In This Article:
Chair of Board Sells Shares for Diversification, Estate Planning and Charitable Giving Purposes
GUELPH, Ontario, Sept. 27, 2024 (GLOBE NEWSWIRE) -- Hammond Power Solutions Inc. (“HPS” or the “Company”) (TSX: HPS.A) announced today that Chair of Board, Mr. William G. Hammond, through a company he controls, closed the sale of 500,000 Class A Subordinate Voting Shares at a price of $131.00 (the “Offering”) for gross proceeds of approximately $65.5 million. Mr. Hammond intends to use the proceeds for diversification, estate planning and charitable giving purposes. The shares were sold pursuant to a bought deal with co-lead underwriters Acumen Capital Finance Partners Limited and Canaccord Genuity Corp. (together, the “Underwriters”), under which the Underwriters exercised their over-allotment option in full. The Company did not offer any Class A Subordinate Voting Shares in the Offering and did not receive any proceeds from the Offering.
Prior to the closing of the Offering, Mr. Hammond beneficially owned or controlled, directly or indirectly, an aggregate of 924,636 Class A Subordinate Voting Shares and 2,778,300 Class B Common Shares (collectively, the "Shares") representing approximately 31.1% of the total issued and outstanding Shares (on an as converted basis) and approximately 59.5% of the voting power attached to all Shares. Following the closing of the Offering, Mr. Hammond beneficially owns or controls, directly or indirectly, 424,636 Class A Subordinate Voting Shares and 2,778,300 Class B Common Shares, representing approximately 26.9% of the issued and outstanding Shares (on an as converted basis) and approximately 57.0% of the voting power attached to all of the Shares.
An early warning report relating to Mr. William G. Hammond’s sale of the Class A Subordinate Voting Shares pursuant to the Offering will be filed on SEDAR+ under the Company's profile at www.sedarplus.ca. To obtain a copy of such report, please contact Investor Relations of the Company at [email protected]. The Company’s head office and Mr. William G. Hammond’s mailing address is 595 Southgate Dr., Guelph, Ontario, N1G 3W6, Canada.

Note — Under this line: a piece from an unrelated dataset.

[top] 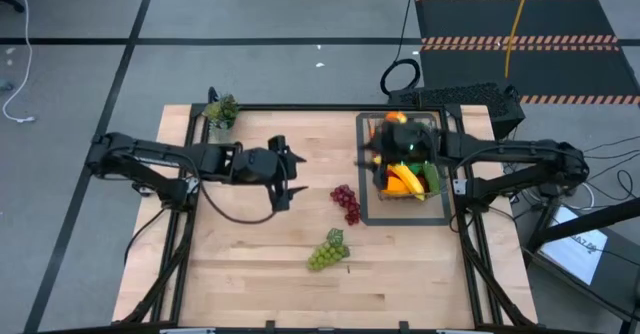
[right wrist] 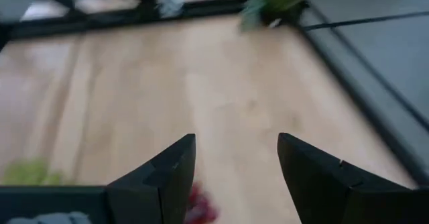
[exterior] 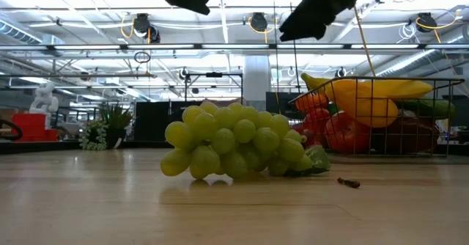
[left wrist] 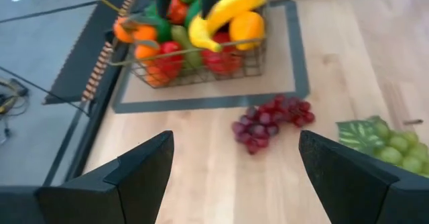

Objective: Build produce basket
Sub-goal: Put the bottom grapes into the gold wire basket

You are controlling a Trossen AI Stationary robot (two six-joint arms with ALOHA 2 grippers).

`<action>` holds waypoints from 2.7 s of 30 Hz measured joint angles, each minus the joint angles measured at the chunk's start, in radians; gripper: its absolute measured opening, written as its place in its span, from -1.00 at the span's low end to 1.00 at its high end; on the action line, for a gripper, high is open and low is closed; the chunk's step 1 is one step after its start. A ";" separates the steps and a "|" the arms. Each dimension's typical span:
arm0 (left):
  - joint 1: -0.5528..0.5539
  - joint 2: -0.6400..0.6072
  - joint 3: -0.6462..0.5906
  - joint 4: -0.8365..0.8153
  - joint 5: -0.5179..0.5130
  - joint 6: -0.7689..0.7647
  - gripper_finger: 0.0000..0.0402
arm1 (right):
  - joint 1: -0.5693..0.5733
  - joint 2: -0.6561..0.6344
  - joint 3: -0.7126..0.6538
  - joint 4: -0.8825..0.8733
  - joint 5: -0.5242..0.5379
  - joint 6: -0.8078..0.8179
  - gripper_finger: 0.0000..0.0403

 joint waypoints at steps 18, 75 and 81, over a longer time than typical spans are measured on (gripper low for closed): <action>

Caution Regarding Forward-Looking Information
This press release contains forward-looking information about a control person’s intention to trade in the Company's Class A Subordinate Voting Shares and the reasons for the sale of such shares. Such forward-looking information can generally be identified by the use of forward-looking wording such as “will”, “expects”, “intends”, “believes” or similar variations. Since forward-looking statements address future events and conditions, by their very nature they involve inherent risks and uncertainties. Actual results could differ materially from those currently anticipated in such statements due to a number of factors. Readers are cautioned that actual results may vary from the forward-looking information in this press release, and undue reliance should not be placed on such forward-looking information. Material factors and assumptions used to develop the forward-looking information in this press release include the intentions of the control person, diversification, estate planning and market conditions. Unless otherwise indicated, the forward-looking statements in this release are based on the parties’ expectations at the date of this press release. HPS undertakes no obligation to update such forward-looking information or statements, except as required by law. This news release does not constitute an offer to sell or solicitation of an offer to buy any securities described herein.